Miller’s Crossing is a gangster movie, kinda, and a bit of a film noir, except that it lacks the trajectory of the former and the landscape of the latter. Gabriel Byrne is Tom Reagan, a gangster worried that his boss (Albert Finney) has made some bad business decisions because of a dame named Verna (Marcia Gay Harden). He’s also worried that Finney will find that he, too, is bedding her. She may be in love with them, and she might be using them to protect her brother (John Turturro), a low-life who has run afoul of Johnny Caspar (John Polito), the other kingpin.

There are complications, double-crosses and extraordinary violence, but the film’s stylized manner does it in. It has the trappings of a gangster film and a film noir, but it lacks the thematic arc of either, and the movie becomes an exercise. A gorgeous, humorous and wonderfully acted exercise, but nothing more than that.

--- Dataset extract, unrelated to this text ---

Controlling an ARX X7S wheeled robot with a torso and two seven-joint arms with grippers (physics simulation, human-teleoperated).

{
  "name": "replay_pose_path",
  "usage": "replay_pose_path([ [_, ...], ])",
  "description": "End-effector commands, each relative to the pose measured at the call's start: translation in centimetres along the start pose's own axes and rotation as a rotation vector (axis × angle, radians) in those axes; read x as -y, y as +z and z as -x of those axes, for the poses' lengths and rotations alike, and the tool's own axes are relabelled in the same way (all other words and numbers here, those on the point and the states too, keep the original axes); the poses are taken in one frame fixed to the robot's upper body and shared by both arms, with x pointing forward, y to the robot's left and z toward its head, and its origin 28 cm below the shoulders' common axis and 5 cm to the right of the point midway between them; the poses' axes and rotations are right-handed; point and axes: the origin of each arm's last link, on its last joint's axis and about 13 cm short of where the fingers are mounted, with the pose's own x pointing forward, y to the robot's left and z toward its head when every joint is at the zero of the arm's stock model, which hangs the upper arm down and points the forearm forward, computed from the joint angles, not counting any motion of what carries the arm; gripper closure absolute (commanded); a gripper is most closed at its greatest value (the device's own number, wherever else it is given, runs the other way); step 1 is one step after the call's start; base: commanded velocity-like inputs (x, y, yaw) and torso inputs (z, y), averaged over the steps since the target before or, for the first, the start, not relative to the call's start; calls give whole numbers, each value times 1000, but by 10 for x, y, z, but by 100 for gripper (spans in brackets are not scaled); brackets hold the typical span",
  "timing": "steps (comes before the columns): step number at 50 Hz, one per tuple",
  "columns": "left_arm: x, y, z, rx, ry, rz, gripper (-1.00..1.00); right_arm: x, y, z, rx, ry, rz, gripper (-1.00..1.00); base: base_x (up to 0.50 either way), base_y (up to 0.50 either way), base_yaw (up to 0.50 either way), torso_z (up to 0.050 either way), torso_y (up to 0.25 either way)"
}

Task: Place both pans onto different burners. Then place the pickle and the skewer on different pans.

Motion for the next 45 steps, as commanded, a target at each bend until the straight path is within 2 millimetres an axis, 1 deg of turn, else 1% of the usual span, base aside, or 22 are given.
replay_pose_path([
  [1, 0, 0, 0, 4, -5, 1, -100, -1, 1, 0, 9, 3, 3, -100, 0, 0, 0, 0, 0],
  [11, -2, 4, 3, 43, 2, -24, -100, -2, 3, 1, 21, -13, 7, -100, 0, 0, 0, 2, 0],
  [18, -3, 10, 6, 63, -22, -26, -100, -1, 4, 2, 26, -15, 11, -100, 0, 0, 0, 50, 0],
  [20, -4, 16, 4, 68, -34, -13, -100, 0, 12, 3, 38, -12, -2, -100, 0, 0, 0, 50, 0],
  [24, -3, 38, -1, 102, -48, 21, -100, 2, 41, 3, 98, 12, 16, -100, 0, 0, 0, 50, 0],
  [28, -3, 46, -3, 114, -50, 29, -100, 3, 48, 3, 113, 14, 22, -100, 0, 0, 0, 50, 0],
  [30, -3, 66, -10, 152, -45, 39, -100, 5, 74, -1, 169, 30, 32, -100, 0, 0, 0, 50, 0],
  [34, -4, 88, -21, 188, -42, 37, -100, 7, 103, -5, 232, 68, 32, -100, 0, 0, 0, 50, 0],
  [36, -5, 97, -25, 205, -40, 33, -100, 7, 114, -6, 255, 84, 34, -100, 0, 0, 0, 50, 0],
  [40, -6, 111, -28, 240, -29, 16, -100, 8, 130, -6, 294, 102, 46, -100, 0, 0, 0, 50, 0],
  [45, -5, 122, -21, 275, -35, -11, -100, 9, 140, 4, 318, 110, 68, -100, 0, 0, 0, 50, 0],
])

A gangster film needs the gangster to rise, revel, and fall. From beginning to end, Tom Reagan is a midlevel operator. He doesn’t build; he moves through the calculations of the plot without surprise – his machinations are all on the surface. Things move the way we expect, and in a plot based on double-crosses, that doesn’t seem right.

Furthermore, the movie is not a film noir. That would require a hard fall, and a femme fatale to be the catalyst. Verna is the rift between Tom and his boss, but her manipulations are only suspected, never performed. In the final act, she all but disappears, and that’s a place in the film noir where the broad is most important.

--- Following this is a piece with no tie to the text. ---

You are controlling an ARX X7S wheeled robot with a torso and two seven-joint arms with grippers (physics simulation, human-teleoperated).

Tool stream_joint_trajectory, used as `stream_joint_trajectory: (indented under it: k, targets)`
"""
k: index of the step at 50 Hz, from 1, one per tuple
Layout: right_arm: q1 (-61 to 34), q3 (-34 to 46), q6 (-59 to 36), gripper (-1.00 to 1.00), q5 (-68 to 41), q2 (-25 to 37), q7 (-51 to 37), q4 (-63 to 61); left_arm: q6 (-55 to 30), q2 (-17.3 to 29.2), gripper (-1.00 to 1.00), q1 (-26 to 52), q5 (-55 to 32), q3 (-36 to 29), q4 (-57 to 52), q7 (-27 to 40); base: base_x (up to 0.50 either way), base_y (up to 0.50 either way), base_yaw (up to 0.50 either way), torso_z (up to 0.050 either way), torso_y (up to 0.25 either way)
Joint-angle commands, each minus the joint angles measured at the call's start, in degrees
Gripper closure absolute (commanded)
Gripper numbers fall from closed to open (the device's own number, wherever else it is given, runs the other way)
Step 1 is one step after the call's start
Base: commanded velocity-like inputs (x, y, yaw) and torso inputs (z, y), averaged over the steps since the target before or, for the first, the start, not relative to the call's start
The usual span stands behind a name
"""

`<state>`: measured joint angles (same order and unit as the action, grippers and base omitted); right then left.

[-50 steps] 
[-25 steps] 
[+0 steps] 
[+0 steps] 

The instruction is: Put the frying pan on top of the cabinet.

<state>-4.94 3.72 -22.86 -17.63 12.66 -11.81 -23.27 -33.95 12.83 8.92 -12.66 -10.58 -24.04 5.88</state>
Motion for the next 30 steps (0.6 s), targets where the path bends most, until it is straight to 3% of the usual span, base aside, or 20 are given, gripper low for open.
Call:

So Miller’s Crossing appropriates from these two genres, but it misses the elements that make them powerful. Form exists for a reason: to create a specific source of pleasure and comfort for the viewer while challenging the artist to create something new out of old parts. Bad genre films aren’t an indictment of the generic elements – they are the product of bad artistry.

Miller’s Crossing isn’t a bad genre film, just an incomplete one. By ignoring the building blocks, the picture has no foundation. The movie has a lot of admittedly great scenes, but none of them add up. The ending is unsatisfactory because it happens to people we don’t care about, people who shouldn’t be the focus. This makes the copious violence suspect. Both Fargo and Blood Simple are violent, but only for thematic purposes. Here the stylized manner makes for a cartoonish context in which realistic violence does not fit. The movie offends when it should entertain.

There is a lot of commendable artistry here, but no center. For all the buzz we get, Miller’s Crossing is ultimately flat.